DRBPPred-GAT: Accurate prediction of DNA-binding proteins and RNA-binding proteins based on graph multi-head attention network

Abstract

DNA-binding proteins (DBPs) and RNA-binding proteins (RBPs) play a crucial role in regulating various cellular functions that are closely associated with human disease. However, traditional experimental methods for predicting these proteins are often inefficient and limited by experimental conditions. Recently, deep learning methods have emerged as a promising research frontier for predicting DBPs and RBPs. In this paper, we have developed a novel model, called DRBPPred-GAT, for predicting DBPs and RBPs based on a graph multi-head attention network. The model consists of three main steps: (i) Protein information is fully captured by fusing eight different types of features. (ii) Autoencoder (AE) is used to remove irrelevant features from the multi-information fusion stage. (iii) Finally, a graph convolutional neural network with multi-head attention is used to predict DBPs and RBPs.
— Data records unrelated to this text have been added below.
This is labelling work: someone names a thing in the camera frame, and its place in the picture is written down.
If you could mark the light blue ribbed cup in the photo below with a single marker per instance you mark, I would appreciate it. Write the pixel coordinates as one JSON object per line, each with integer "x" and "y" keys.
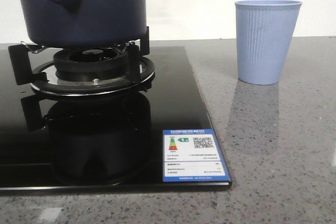
{"x": 264, "y": 30}

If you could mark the black pot support grate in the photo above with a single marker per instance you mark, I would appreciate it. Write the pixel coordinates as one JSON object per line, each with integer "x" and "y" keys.
{"x": 43, "y": 79}

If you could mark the dark blue cooking pot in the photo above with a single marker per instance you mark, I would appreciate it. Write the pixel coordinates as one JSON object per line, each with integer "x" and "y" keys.
{"x": 84, "y": 23}

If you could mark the blue energy label sticker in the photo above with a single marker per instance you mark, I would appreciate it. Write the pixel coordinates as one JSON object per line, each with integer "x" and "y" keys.
{"x": 193, "y": 156}

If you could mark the black glass gas stove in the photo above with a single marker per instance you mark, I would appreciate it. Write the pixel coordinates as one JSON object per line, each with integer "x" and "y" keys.
{"x": 109, "y": 144}

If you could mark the black round gas burner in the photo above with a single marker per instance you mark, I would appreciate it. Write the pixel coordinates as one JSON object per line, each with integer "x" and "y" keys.
{"x": 90, "y": 64}
Under 10-fold cross-validation, DRBPPred-GAT outperformed other benchmarked methods in terms of accuracy (ACC) and area under the receiver operating characteristic curve (AUC). On the training dataset, our model achieved ACC values of 84.32% for DBPs and 83.60% for RBPs prediction, with AUC values of 0.9219 and 0.9040 respectively. On the PDB186 dataset, the model achieved an ACC value of 76.97% with an AUC of 0.8063. The model also demonstrated high prediction accuracy on Human, S. cerevisiae, and A. thaliana, with ACC values of 76.45%, 79.96%, and 77.02% respectively. In summary, our results suggest that DRBPPred-GAT is highly accurate and effective for predicting DBPs and RBPs.